- [Your goal]
An exact reprint of all the records is the expected answer.

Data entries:
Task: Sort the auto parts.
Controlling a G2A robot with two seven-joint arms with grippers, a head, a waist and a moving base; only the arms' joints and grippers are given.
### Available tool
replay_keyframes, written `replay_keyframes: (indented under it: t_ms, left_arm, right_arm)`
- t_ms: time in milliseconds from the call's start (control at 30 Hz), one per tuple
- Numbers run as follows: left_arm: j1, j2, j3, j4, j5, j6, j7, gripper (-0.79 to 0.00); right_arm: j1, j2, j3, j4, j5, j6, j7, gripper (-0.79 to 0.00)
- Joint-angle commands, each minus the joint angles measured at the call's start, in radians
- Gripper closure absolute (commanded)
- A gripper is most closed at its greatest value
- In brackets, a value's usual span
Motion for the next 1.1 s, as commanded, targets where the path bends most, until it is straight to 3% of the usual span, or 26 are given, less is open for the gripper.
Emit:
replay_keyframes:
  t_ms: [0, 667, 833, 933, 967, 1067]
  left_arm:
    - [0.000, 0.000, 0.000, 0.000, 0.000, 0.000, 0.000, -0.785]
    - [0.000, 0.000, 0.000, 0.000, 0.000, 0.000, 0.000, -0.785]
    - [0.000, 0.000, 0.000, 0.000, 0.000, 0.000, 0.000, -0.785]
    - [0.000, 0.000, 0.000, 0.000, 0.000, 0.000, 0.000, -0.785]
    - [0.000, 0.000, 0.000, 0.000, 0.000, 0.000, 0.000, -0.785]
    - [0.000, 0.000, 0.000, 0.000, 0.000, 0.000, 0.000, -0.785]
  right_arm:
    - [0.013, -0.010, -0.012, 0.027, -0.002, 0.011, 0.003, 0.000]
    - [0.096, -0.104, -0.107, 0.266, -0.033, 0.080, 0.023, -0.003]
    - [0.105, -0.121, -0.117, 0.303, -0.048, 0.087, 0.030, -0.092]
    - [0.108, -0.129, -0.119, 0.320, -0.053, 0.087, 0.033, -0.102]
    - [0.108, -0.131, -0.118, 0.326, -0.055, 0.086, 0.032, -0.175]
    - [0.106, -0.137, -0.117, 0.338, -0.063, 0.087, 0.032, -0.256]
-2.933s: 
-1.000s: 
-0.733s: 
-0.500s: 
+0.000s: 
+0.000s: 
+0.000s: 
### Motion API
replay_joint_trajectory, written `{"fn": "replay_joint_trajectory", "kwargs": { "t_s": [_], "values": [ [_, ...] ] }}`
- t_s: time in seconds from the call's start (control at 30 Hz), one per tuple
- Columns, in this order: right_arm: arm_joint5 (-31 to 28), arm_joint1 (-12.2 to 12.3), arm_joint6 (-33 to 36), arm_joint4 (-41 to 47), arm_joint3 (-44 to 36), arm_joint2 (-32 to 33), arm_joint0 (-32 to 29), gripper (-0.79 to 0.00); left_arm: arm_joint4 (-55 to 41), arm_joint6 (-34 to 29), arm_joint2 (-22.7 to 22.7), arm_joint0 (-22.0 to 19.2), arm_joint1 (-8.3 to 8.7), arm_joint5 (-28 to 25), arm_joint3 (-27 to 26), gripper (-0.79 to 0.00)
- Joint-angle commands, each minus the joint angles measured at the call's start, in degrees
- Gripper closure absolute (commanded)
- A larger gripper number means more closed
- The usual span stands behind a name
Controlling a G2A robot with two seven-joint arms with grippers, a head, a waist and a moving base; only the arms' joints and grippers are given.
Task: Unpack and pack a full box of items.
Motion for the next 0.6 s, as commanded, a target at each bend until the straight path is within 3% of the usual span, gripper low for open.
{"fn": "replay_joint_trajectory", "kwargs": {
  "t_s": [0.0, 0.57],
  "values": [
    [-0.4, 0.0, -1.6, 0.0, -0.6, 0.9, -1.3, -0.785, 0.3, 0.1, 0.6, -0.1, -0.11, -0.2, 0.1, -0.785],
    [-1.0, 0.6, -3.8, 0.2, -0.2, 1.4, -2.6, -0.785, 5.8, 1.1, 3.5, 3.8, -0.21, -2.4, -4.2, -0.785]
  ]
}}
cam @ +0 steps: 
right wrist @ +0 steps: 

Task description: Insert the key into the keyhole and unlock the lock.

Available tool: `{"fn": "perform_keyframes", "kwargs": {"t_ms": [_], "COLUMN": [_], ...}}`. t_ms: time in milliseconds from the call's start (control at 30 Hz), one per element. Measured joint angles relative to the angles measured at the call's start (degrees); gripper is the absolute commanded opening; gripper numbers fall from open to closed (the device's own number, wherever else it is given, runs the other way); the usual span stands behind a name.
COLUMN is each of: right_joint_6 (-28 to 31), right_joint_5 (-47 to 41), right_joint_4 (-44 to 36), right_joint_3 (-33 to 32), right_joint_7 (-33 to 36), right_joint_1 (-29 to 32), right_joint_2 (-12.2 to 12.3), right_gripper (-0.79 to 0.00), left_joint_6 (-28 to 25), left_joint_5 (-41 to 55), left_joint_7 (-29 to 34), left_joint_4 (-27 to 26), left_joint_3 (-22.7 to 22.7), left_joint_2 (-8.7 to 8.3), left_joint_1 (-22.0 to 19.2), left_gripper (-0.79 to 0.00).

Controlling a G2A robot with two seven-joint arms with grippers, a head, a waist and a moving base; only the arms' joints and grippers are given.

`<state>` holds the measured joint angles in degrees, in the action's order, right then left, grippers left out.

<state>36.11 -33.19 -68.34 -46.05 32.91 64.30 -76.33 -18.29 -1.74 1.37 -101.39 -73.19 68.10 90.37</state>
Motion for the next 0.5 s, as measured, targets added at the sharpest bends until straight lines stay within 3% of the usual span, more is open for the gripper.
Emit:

- [Task response]
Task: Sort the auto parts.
Controlling a G2A robot with two seven-joint arms with grippers, a head, a waist and a moving base; only the arms' joints and grippers are given.
### Available tool
replay_keyframes, written `replay_keyframes: (indented under it: t_ms, left_arm, right_arm)`
- t_ms: time in milliseconds from the call's start (control at 30 Hz), one per tuple
- Numbers run as follows: left_arm: j1, j2, j3, j4, j5, j6, j7, gripper (-0.79 to 0.00); right_arm: j1, j2, j3, j4, j5, j6, j7, gripper (-0.79 to 0.00)
- Joint-angle commands, each minus the joint angles measured at the call's start, in radians
- Gripper closure absolute (commanded)
- A gripper is most closed at its greatest value
- In brackets, a value's usual span
Motion for the next 1.1 s, as commanded, targets where the path bends most, until it is straight to 3% of the usual span, or 26 are given, less is open for the gripper.
Emit:
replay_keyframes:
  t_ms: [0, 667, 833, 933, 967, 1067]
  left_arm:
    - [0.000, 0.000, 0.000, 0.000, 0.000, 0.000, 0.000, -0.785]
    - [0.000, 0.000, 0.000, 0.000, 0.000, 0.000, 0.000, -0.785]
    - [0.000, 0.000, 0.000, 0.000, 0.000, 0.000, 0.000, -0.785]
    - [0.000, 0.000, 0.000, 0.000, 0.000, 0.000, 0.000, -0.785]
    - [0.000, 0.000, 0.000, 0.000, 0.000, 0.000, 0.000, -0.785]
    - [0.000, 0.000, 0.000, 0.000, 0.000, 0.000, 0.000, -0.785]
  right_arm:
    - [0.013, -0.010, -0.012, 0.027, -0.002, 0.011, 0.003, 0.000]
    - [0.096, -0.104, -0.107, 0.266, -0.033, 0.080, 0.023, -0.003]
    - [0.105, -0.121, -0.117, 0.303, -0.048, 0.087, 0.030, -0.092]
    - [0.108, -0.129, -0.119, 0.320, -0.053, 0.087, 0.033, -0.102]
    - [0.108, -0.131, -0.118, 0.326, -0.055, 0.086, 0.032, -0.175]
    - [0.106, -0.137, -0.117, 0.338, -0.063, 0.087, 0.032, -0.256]
-2.933s: 
-1.000s: 
-0.733s: 
-0.500s: 
+0.000s: 
+0.000s: 
+0.000s: 
### Motion API
replay_joint_trajectory, written `{"fn": "replay_joint_trajectory", "kwargs": { "t_s": [_], "values": [ [_, ...] ] }}`
- t_s: time in seconds from the call's start (control at 30 Hz), one per tuple
- Columns, in this order: right_arm: arm_joint5 (-31 to 28), arm_joint1 (-12.2 to 12.3), arm_joint6 (-33 to 36), arm_joint4 (-41 to 47), arm_joint3 (-44 to 36), arm_joint2 (-32 to 33), arm_joint0 (-32 to 29), gripper (-0.79 to 0.00); left_arm: arm_joint4 (-55 to 41), arm_joint6 (-34 to 29), arm_joint2 (-22.7 to 22.7), arm_joint0 (-22.0 to 19.2), arm_joint1 (-8.3 to 8.7), arm_joint5 (-28 to 25), arm_joint3 (-27 to 26), gripper (-0.79 to 0.00)
- Joint-angle commands, each minus the joint angles measured at the call's start, in degrees
- Gripper closure absolute (commanded)
- A larger gripper number means more closed
- The usual span stands behind a name
Controlling a G2A robot with two seven-joint arms with grippers, a head, a waist and a moving base; only the arms' joints and grippers are given.
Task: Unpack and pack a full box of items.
Motion for the next 0.6 s, as commanded, a target at each bend until the straight path is within 3% of the usual span, gripper low for open.
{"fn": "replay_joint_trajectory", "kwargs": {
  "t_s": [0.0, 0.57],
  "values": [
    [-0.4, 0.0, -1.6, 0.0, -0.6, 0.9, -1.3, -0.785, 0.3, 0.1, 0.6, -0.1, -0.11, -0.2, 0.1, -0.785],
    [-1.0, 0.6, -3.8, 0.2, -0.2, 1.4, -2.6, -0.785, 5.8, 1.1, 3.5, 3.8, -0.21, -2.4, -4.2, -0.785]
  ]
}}
cam @ +0 steps: 
right wrist @ +0 steps: 

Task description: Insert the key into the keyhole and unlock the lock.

Available tool: `{"fn": "perform_keyframes", "kwargs": {"t_ms": [_], "COLUMN": [_], ...}}`. t_ms: time in milliseconds from the call's start (control at 30 Hz), one per element. Measured joint angles relative to the angles measured at the call's start (degrees); gripper is the absolute commanded opening; gripper numbers fall from open to closed (the device's own number, wherever else it is given, runs the other way); the usual span stands behind a name.
COLUMN is each of: right_joint_6 (-28 to 31), right_joint_5 (-47 to 41), right_joint_4 (-44 to 36), right_joint_3 (-33 to 32), right_joint_7 (-33 to 36), right_joint_1 (-29 to 32), right_joint_2 (-12.2 to 12.3), right_gripper (-0.79 to 0.00), left_joint_6 (-28 to 25), left_joint_5 (-41 to 55), left_joint_7 (-29 to 34), left_joint_4 (-27 to 26), left_joint_3 (-22.7 to 22.7), left_joint_2 (-8.7 to 8.3), left_joint_1 (-22.0 to 19.2), left_gripper (-0.79 to 0.00).

Controlling a G2A robot with two seven-joint arms with grippers, a head, a waist and a moving base; only the arms' joints and grippers are given.

`<state>` holds the measured joint angles in degrees, in the action's order, right then left, grippers left out.

<state>36.11 -33.19 -68.34 -46.05 32.91 64.30 -76.33 -18.29 -1.74 1.37 -101.39 -73.19 68.10 90.37</state>
Motion for the next 0.5 s, as measured, targets added at the sharpest bends until straight lines stay within 3% of the usual span, more is open for the gripper.
Emit:

No more output is needed.